> [EXERCISE REQUIREMENTS]:
How many lines in the data hold the string "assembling"? State the number alone.

> [DATA UNDER STUDY]:
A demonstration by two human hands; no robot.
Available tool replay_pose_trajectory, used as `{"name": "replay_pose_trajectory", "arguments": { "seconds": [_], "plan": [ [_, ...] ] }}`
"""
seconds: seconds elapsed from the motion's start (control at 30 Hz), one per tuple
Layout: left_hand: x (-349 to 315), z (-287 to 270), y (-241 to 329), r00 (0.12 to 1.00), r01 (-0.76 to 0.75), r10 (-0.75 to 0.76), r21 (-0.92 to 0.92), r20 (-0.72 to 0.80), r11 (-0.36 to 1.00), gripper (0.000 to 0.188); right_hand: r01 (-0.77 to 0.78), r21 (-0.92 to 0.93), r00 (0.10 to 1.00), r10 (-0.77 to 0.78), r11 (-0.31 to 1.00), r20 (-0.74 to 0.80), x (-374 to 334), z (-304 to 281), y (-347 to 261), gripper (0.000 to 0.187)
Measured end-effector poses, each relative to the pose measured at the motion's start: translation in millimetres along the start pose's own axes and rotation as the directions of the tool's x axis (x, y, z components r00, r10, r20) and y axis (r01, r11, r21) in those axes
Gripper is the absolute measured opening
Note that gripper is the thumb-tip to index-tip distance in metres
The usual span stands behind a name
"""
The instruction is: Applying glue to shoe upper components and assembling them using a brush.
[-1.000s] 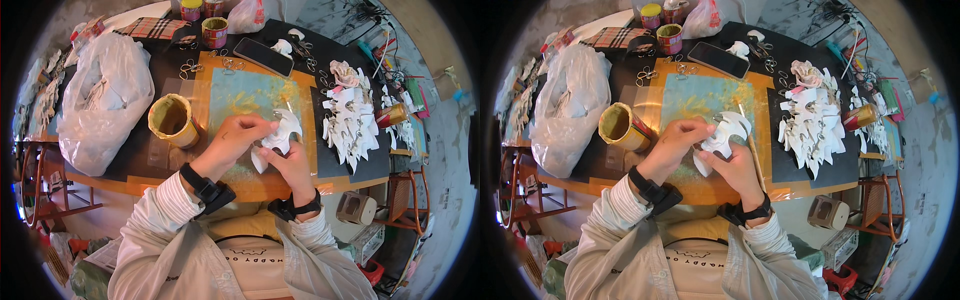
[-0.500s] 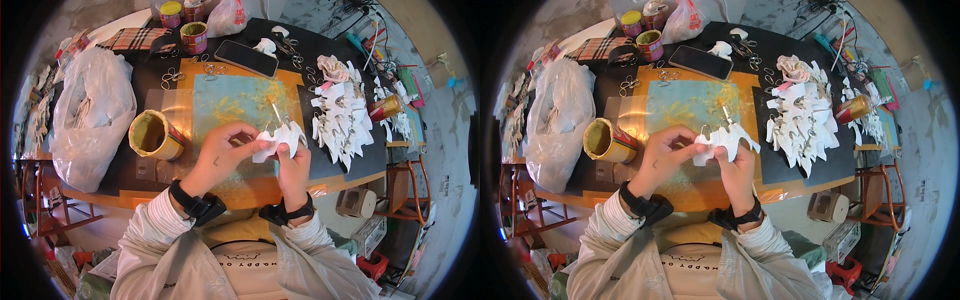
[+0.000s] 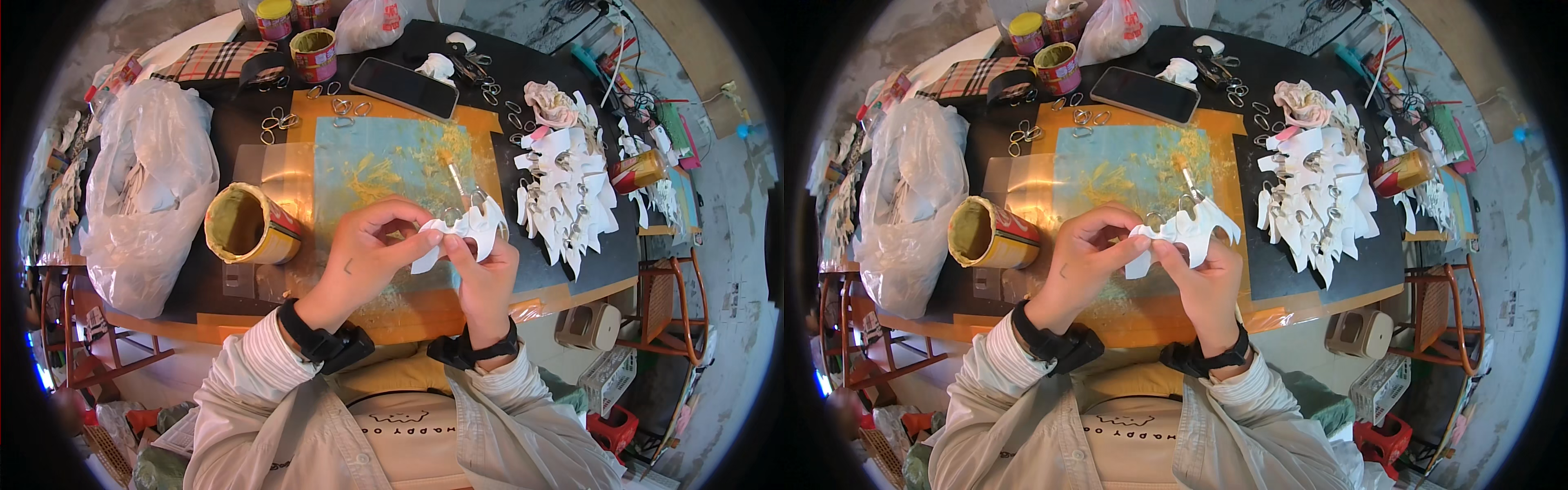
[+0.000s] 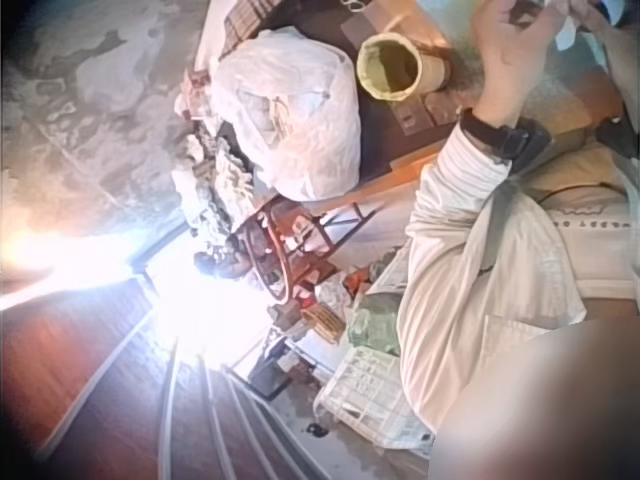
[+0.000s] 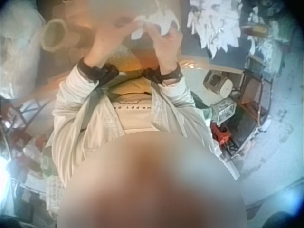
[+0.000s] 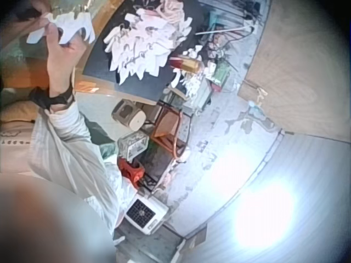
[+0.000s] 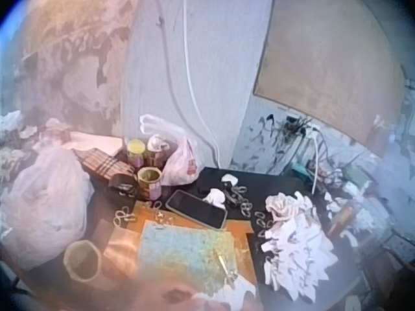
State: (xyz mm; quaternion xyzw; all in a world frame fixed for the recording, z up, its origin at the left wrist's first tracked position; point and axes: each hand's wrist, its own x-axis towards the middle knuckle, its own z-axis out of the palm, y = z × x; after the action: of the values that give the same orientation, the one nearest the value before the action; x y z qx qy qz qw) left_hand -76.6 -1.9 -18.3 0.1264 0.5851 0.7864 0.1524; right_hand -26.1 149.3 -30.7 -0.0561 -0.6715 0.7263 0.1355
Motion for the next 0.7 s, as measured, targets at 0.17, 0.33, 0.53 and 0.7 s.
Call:
{"name": "replay_pose_trajectory", "arguments": {
  "seconds": [0.17, 0.33, 0.53, 0.7],
  "plan": [
    [-2.3, 1.3, 7.3, 0.998, -0.058, 0.057, 0.034, 0.016, 0.998, 0.012, -0.057, 0.092, 0.998, 0.061, 0.994, -0.036, -1.6, 7.0, -9.0, 0.016],
    [-4.2, 1.2, 2.7, 0.988, -0.150, 0.152, 0.097, -0.020, 0.984, 0.013, 0.101, -0.234, 0.995, -0.097, 0.967, 0.029, -3.1, 2.1, -9.2, 0.023],
    [-5.8, -4.3, -1.6, 0.990, -0.139, 0.137, 0.065, 0.027, 0.988, 0.008, -0.040, 0.282, 0.999, 0.036, 0.958, 0.019, -0.6, 9.1, -5.3, 0.031],
    [-4.9, -3.8, -2.3, 0.989, -0.131, 0.127, 0.048, 0.077, 0.990, 0.008, -0.146, 0.396, 0.989, 0.123, 0.907, 0.084, 2.6, 1.4, -2.5, 0.023]
  ]
}}
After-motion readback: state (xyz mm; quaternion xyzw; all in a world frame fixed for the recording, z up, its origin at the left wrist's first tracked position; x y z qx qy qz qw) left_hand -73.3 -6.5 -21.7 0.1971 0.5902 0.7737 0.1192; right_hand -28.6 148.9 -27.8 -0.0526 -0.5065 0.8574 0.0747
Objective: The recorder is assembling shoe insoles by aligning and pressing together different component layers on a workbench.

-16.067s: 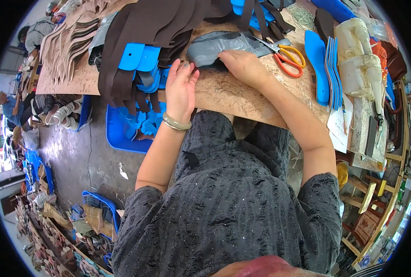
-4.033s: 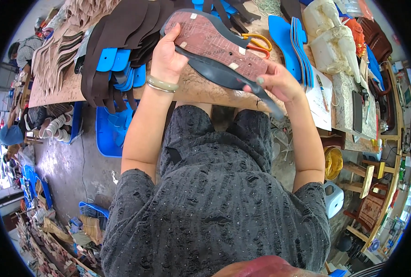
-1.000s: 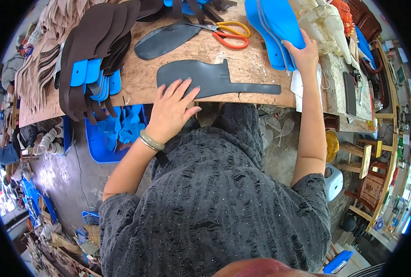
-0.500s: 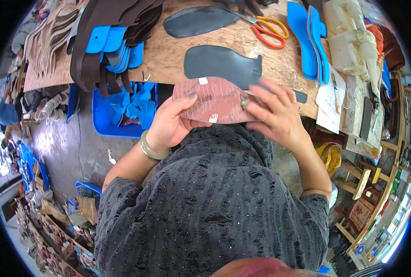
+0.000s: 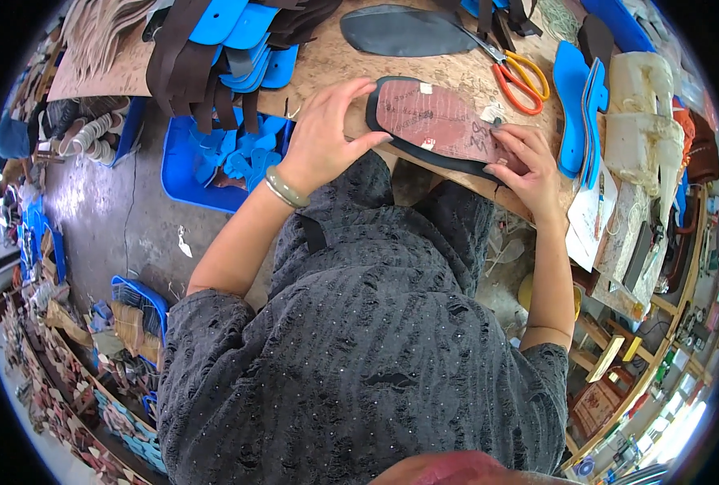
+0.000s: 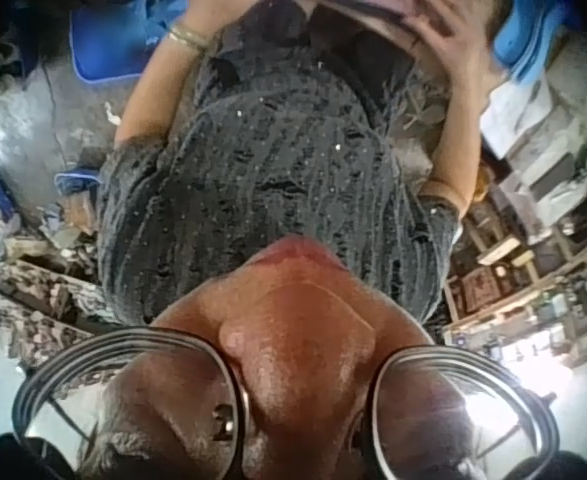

> [TASK RESPONSE]:
2